Stored data:
★ ★ ★

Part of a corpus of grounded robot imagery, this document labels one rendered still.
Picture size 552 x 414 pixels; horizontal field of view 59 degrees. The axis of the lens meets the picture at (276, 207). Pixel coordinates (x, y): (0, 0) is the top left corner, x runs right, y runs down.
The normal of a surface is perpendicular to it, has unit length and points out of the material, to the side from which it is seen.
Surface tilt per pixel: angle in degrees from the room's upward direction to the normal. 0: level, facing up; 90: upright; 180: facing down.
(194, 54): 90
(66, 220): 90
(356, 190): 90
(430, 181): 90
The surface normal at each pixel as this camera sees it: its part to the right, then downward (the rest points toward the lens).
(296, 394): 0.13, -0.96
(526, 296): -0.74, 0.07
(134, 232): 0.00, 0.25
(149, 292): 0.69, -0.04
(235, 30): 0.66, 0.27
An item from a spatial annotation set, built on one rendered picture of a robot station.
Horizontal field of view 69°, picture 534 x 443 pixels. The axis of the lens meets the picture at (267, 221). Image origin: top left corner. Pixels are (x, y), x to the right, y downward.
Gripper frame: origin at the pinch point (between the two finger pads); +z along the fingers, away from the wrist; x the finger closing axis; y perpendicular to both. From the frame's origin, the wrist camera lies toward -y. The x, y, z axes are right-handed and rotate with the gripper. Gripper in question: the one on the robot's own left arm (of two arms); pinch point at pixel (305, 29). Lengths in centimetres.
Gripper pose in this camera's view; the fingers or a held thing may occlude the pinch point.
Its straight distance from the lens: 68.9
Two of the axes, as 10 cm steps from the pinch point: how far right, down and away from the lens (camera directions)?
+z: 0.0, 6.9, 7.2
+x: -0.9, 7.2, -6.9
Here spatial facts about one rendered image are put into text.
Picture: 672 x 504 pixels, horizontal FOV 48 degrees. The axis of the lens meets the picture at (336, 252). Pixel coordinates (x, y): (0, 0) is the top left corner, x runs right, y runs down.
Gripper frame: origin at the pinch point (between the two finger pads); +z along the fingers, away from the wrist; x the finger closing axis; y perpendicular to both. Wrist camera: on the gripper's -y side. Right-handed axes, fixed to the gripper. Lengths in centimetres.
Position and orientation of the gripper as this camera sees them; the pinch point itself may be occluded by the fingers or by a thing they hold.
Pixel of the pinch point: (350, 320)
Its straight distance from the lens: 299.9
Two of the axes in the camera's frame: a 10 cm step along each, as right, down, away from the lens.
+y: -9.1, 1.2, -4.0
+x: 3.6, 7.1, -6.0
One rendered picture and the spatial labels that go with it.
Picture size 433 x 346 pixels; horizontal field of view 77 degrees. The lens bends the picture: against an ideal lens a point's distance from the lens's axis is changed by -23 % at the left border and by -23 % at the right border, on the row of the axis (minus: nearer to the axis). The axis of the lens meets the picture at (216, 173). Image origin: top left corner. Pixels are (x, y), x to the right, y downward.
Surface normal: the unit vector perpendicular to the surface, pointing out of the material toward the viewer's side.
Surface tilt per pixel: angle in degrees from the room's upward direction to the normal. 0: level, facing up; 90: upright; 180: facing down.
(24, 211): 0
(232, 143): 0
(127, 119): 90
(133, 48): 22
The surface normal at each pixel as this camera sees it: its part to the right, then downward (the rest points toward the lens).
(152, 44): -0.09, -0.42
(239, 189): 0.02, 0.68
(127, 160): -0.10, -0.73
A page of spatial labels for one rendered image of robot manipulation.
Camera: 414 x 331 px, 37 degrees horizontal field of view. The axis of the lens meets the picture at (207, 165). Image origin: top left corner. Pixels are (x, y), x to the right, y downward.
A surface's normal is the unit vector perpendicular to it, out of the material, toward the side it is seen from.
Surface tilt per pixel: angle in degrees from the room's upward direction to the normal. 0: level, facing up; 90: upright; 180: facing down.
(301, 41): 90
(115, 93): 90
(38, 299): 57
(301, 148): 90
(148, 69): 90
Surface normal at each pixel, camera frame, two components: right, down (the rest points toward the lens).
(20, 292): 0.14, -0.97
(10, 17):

★ ★ ★

**Problem description**
Which lines of the records contain "fingers"? Show each of them.

**Answer area**
Gripper frame: origin at the pinch point (between the two finger pads); +z along the fingers, away from the wrist; x the finger closing axis; y perpendicular to both. From the frame's origin, the wrist camera lies toward -y. The x, y, z axes are right-handed and rotate with the gripper. Gripper in question: the one on the robot's own left arm (of two arms); pinch point at pixel (305, 29). Lengths in centimetres.
Gripper pose in this camera's view; the fingers or a held thing may occlude the pinch point.
Gripper frame: origin at the pinch point (between the two finger pads); +z along the fingers, away from the wrist; x the finger closing axis; y perpendicular to both. Wrist camera: on the gripper's -y side. Right-handed axes, fixed to the gripper. Lengths in centimetres.
Position and orientation of the gripper as this camera sees them; the pinch point itself may be occluded by the fingers or by a thing they hold.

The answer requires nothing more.